4/5
Action
Adventure
Based on Book
Blockbuster
Box Office
Franchise
Personality
Philosophical
Pop-Corn Movie
Socio-cultural
Summer Movie
Superheroes
The Jose Movie Review
The Jose Movie Review
The Jose Movie Review
The Wolverine
Overview
X-Men adalah aset paling penting bagi Marvel selain tentu saja The Avengers’s universe. Maka meski
kisah induknya di ranah film telah disudahi di X-Men: The Last Stand (XLS), masih banyak side-story yang bisa
digali lebih dalam dan tak kalah menariknya. Ada X-Men Origins: Wolverine (XOW) 2009 lalu X-Men First Class di 2011, dan X-Men:
Days of Future Past (XDFP) yang dijadwalkan tahun depan (2014). Namun
sebelum menikmati seri terbarunya tersebut, Wolverine, karakter mutant paling
menonjol karena punya ability yang bisa digali lebih dalam, dibuatkan 1 film
lagi bertajuk The Wolverine.
Dari judulnya jelas bahwa film
ini semata-mata menonjolkan kisah karakter Wolverine yang berdiri sendiri,
tidak memiliki afiliasi apa-apa dengan plot utama X-Men, baik tentang akademi
yang didirikan oleh Prof. X maupun tentang perseteruan mutant dan manusia.

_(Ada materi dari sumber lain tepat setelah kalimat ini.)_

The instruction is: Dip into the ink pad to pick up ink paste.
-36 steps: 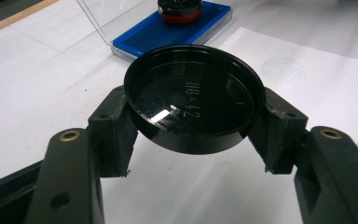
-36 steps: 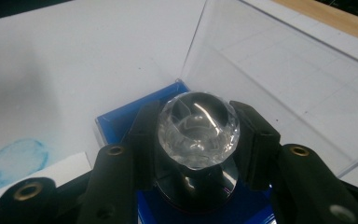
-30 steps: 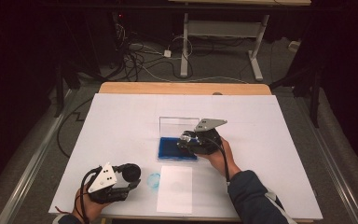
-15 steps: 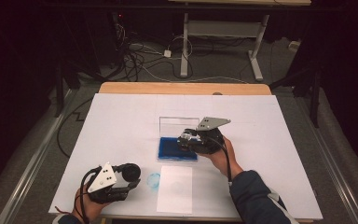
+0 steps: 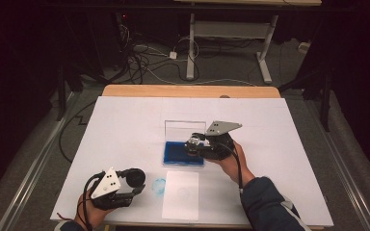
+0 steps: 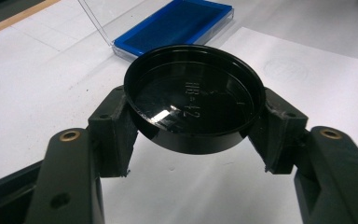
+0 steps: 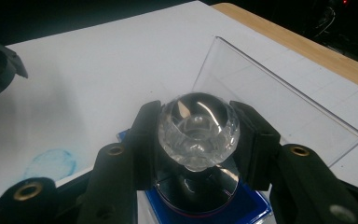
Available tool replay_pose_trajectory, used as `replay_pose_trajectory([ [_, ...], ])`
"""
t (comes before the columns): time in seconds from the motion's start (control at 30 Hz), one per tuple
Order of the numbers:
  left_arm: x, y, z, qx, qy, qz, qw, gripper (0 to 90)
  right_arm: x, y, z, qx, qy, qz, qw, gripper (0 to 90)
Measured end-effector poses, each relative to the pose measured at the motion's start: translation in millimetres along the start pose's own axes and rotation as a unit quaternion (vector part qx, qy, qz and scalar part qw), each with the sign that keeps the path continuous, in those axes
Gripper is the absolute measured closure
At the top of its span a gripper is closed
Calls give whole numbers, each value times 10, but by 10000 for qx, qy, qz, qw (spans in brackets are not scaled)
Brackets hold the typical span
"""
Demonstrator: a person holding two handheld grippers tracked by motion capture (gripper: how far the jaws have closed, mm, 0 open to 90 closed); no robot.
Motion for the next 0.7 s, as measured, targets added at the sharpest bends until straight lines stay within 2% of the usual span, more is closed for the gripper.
replay_pose_trajectory([
  [0.7,10,5,-2,6,-17,6,10000,367,-173,-239,9,-173,160,-293,9993,570],
])
Point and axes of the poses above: each handheld gripper's, and its own axes: x roughly forward along the jaws, z roughly out of its underside, y roughly to its right, the point moved 5 cm from there along x, roughly forward along the jaws, and after that the axes turned 4 degrees about z, right-handed, at the moved point
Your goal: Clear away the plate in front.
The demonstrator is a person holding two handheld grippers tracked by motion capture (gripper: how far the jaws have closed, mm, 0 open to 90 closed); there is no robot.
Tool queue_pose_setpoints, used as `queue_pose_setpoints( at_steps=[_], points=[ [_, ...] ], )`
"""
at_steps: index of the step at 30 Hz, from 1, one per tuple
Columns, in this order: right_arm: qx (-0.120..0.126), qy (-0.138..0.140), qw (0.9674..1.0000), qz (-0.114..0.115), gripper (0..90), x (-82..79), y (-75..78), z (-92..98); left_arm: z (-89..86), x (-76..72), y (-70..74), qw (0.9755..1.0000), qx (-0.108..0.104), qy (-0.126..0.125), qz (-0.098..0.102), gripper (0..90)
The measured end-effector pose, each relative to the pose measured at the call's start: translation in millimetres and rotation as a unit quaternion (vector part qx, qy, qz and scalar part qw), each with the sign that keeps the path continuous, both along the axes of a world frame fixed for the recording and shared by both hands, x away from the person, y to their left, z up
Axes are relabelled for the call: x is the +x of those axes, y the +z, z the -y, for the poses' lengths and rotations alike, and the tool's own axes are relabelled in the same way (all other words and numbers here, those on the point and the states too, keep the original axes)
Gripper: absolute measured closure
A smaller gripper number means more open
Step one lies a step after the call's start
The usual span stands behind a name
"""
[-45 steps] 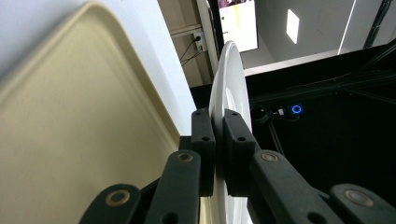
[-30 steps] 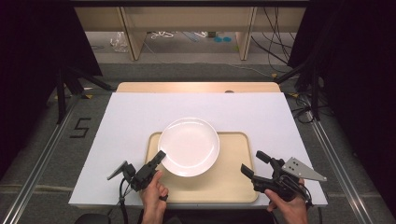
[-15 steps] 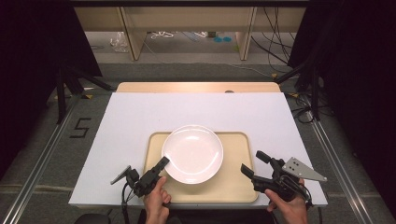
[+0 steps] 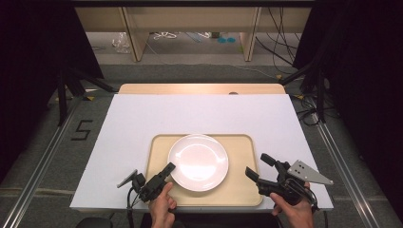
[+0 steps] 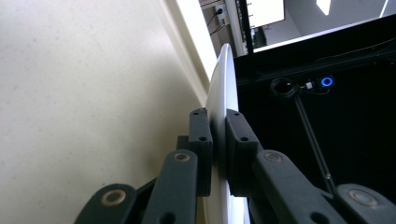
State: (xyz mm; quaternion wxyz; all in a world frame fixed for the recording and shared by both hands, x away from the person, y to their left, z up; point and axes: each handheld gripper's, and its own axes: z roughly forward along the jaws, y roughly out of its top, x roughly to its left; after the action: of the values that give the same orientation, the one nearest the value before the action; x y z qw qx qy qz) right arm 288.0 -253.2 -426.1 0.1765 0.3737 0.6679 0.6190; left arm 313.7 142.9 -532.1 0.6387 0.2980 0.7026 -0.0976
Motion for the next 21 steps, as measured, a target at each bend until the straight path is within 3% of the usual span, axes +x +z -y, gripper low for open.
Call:
queue_pose_setpoints(
  at_steps=[1,6,8,10,13,15,18,21],
  points=[
    [0.002,0.001,1.0,0.001,21.7,0.0,-0.2,-0.3,1.3,0.2,1.2,0.9999,0.014,0.001,-0.007,81.7],
    [0.004,0.001,1.0,0.002,21.7,0.0,-0.3,-0.3,1.9,-2.3,0.7,0.9996,0.023,0.007,-0.016,82.6],
    [0.0,0.001,1.0,0.0,21.7,-0.2,0.0,-0.1,3.5,-3.5,2.3,0.9991,0.038,0.01,-0.014,83.0],
    [0.001,0.001,1.0,0.003,21.6,0.2,-0.3,-0.3,4.8,-5.3,2.9,0.9989,0.037,0.017,-0.02,81.2],
    [0.002,0.001,1.0,0.001,21.7,0.0,-0.3,-0.4,4.7,-9.1,3.4,0.9979,0.054,0.029,-0.02,79.5],
    [0.003,0.001,1.0,0.002,21.7,0.1,-0.3,-0.4,3.3,-11.2,7.3,0.9964,0.065,0.046,-0.03,57.7],
    [0.006,0.001,0.9999,0.009,21.6,0.9,-0.8,-0.7,0.9,-15.0,13.3,0.9936,0.09,0.064,-0.022,50.8],
    [-0.001,0.002,1.0,0.001,21.6,0.0,0.0,-0.1,-2.4,-13.6,15.5,0.9944,0.082,0.062,-0.024,43.8]
  ],
)
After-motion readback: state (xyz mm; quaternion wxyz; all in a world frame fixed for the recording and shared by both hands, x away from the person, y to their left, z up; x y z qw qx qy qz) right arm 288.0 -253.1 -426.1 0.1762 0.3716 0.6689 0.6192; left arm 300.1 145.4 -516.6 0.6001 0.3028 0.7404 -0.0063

Hanya ada penampilan satu karakter X-Men induk yang lebih karena punya
interaksi personal dengan Wolverine sekaligus penanda bahwa setting cerita di
sini adalah pasca XLS. Tak lupa adegan mid-credit yang lebih merupakan teaser
dari XDFP. So, you will be so naïve if you’re expecting the same story scale.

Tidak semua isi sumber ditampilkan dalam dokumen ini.